Sim, o nascimento de novo filho é causa reconhecida pela jurisprudência para a revisão dos alimentos, pois altera a capacidade contributiva do alimentante. Porém, a redução não é automática: o alimentante deve propor ação revisional e demonstrar que o novo encargo compromete sua capacidade de pagar o valor atual. O juiz busca equilibrar as necessidades de todos os dependentes.

Como provar que o alimentante ganhou mais dinheiro?

A prova pode ser feita por declarações de imposto de renda, contracheques, extratos bancários, alterações no padrão de vida (aquisição de bens, viagens), publicações em redes sociais e testemunhos. Se o alimentante ocultar renda, o juiz pode determinar a quebra de sigilo bancário e fiscal. A perícia contábil também é admitida para apurar a real capacidade econômica.

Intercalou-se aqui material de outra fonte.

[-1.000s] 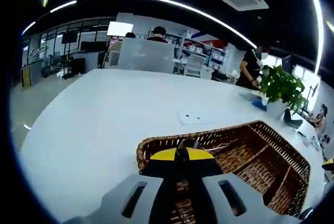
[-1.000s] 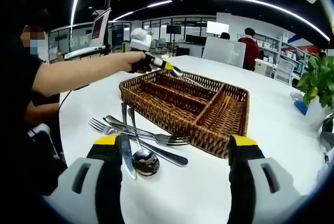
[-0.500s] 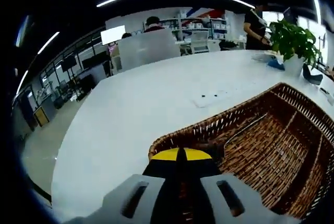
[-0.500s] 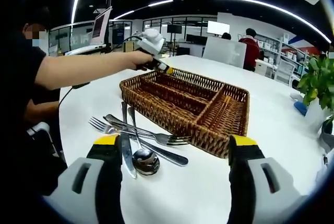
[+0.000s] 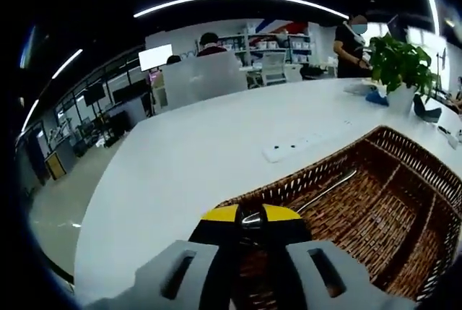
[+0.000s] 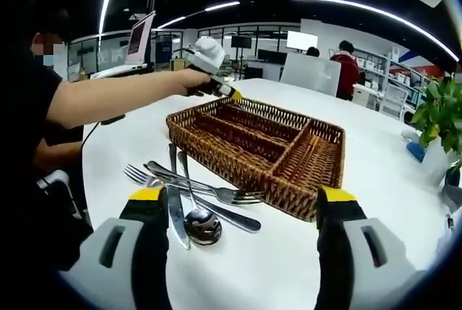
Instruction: Arrange the knives, forks, and spoons in their matching storage slots by inserting each utensil handle-first until every utensil is classified and aligned in the correct compartment
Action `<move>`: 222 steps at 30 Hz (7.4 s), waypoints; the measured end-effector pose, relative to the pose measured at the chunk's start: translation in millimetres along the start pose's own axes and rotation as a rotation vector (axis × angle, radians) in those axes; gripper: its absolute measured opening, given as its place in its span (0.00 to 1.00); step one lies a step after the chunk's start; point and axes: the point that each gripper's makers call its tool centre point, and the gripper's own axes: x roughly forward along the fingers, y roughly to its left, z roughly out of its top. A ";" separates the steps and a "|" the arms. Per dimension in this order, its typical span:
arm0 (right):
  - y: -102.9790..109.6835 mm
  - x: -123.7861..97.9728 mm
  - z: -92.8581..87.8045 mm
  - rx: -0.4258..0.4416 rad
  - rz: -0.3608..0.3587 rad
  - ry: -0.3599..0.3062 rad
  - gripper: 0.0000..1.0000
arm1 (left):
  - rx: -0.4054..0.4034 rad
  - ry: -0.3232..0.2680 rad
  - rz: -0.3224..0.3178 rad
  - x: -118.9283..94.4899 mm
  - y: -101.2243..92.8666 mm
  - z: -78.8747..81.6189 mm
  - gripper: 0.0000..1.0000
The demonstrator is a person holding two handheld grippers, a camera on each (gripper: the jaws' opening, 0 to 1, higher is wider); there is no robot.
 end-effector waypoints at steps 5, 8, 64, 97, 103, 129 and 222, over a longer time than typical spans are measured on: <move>-2.5 0.1 3.1 0.001 0.001 -0.012 0.87 | -0.015 -0.025 -0.041 -14.6 -11.1 2.9 0.18; -4.0 0.9 3.8 0.005 0.002 -0.016 0.88 | -0.036 -0.029 -0.077 -24.7 -20.8 0.3 0.20; -15.1 -3.7 32.2 0.047 0.039 -0.066 1.00 | 0.028 -0.225 -0.289 -234.3 -116.2 -44.0 0.88; -18.4 -9.3 25.8 0.068 0.034 -0.063 0.90 | 0.023 -0.200 -0.299 -239.1 -120.6 -61.0 0.99; -17.1 -1.3 12.1 0.088 0.057 -0.026 0.83 | 0.032 -0.199 -0.303 -240.2 -118.1 -62.9 0.99; -9.3 46.5 -34.9 0.226 0.212 0.074 0.50 | 0.064 -0.165 -0.334 -246.6 -123.8 -83.1 0.99; -13.8 17.0 62.2 0.542 0.317 -0.224 0.00 | 0.113 -0.194 -0.366 -247.6 -137.8 -68.4 0.99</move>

Qual o prazo para o resultado da ação revisional?

O prazo médio da ação revisional varia de 6 meses a 2 anos, dependendo da comarca e da complexidade do caso. A fixação de alimentos provisórios no início do processo garante que o valor já seja ajustado enquanto o processo tramita. Acordos em audiência de conciliação podem resolver o caso em poucos meses.